Structure of self-assembled liposome-DNA-metal complexes

We have studied the structural and morphological properties of the triple complex dioleoyl phosphatidylcholine (DOPC)-DNA-${\mathrm{Mn}}^{2+}$ by means of synchrotron x-ray diffraction and freeze-fracture transmission electron microscopy. This complex is formed in a self-assembled manner when water solutions of neutral lipid, DNA, and metal ions are mixed, which represents a striking example of supramolecular chemistry. The DNA condensation in the complex is promoted by the metal cations that bind the polar heads of the lipid with the negatively charged phosphate groups of DNA. The complex is rather heterogeneous with respect to size and shape and exhibits the lamellar symmetry of the $L_{\alpha }^c$ phase: the structure consists of an ordered multilamellar assembly similar to that recently found in cationic liposome-DNA complexes, where the hydrated DNA helices are sandwiched between the liposome bilayers.
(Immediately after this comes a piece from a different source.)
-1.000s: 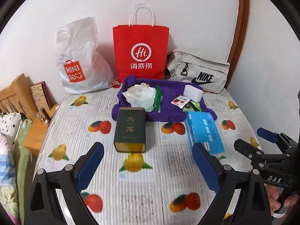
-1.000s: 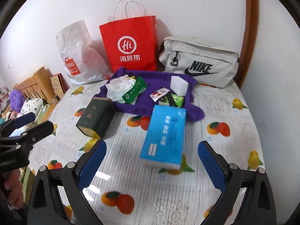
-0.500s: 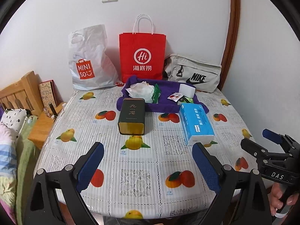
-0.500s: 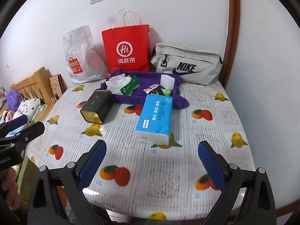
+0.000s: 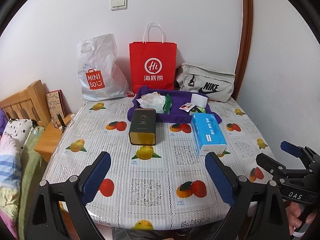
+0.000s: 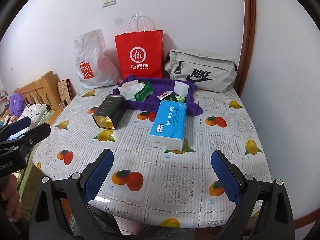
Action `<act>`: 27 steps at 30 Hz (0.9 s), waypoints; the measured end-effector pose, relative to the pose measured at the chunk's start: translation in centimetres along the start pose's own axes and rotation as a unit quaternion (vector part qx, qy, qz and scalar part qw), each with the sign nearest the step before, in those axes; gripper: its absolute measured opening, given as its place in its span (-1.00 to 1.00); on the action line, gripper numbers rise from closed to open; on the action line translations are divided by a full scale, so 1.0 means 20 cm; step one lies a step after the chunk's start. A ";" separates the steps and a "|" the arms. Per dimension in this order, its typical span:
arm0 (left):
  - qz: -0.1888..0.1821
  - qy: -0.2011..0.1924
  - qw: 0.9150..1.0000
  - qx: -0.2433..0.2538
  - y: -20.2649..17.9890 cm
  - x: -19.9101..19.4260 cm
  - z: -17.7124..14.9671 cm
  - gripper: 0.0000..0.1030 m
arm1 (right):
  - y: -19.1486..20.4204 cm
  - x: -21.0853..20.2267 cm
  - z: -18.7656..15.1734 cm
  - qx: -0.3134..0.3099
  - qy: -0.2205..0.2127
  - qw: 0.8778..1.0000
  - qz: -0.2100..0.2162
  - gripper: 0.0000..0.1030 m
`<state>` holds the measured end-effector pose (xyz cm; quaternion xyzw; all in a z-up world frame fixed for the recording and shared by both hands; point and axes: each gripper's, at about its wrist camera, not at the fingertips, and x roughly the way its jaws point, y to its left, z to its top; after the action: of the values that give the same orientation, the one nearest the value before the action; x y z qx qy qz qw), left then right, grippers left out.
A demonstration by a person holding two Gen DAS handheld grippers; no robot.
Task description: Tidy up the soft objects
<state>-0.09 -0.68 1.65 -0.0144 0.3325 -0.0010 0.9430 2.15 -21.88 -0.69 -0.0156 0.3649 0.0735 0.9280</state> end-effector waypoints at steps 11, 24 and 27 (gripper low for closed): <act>0.001 0.002 1.000 0.000 -0.02 0.00 -0.02 0.85 | -0.02 -0.01 -0.02 0.004 -0.001 1.000 -0.002 0.89; 0.002 0.002 1.000 0.001 -0.02 0.00 -0.03 0.85 | -0.03 -0.02 -0.02 0.006 -0.002 1.000 -0.002 0.89; 0.001 0.002 1.000 0.001 -0.02 0.00 -0.02 0.85 | -0.03 -0.02 -0.02 0.005 -0.003 1.000 -0.002 0.89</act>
<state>-0.35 -1.10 1.29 -0.0129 0.3348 -0.0002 0.9422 1.61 -22.53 -0.76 -0.0115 0.3628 0.0695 0.9292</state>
The experimental results show that, at equilibrium, globules of the triple complex in the $L_{\alpha }^c$ phase coexist with globules of multilamellar vesicles of DOPC in the $L_{\alpha }$ phase, the volume ratio of the two structures being dependent on the molar ratio of the three components DOPC, DNA, and ${\mathrm{Mn}}^{2+}.$ These complexes are of potential interest for applications as synthetically based nonviral carriers of DNA vectors for gene therapy.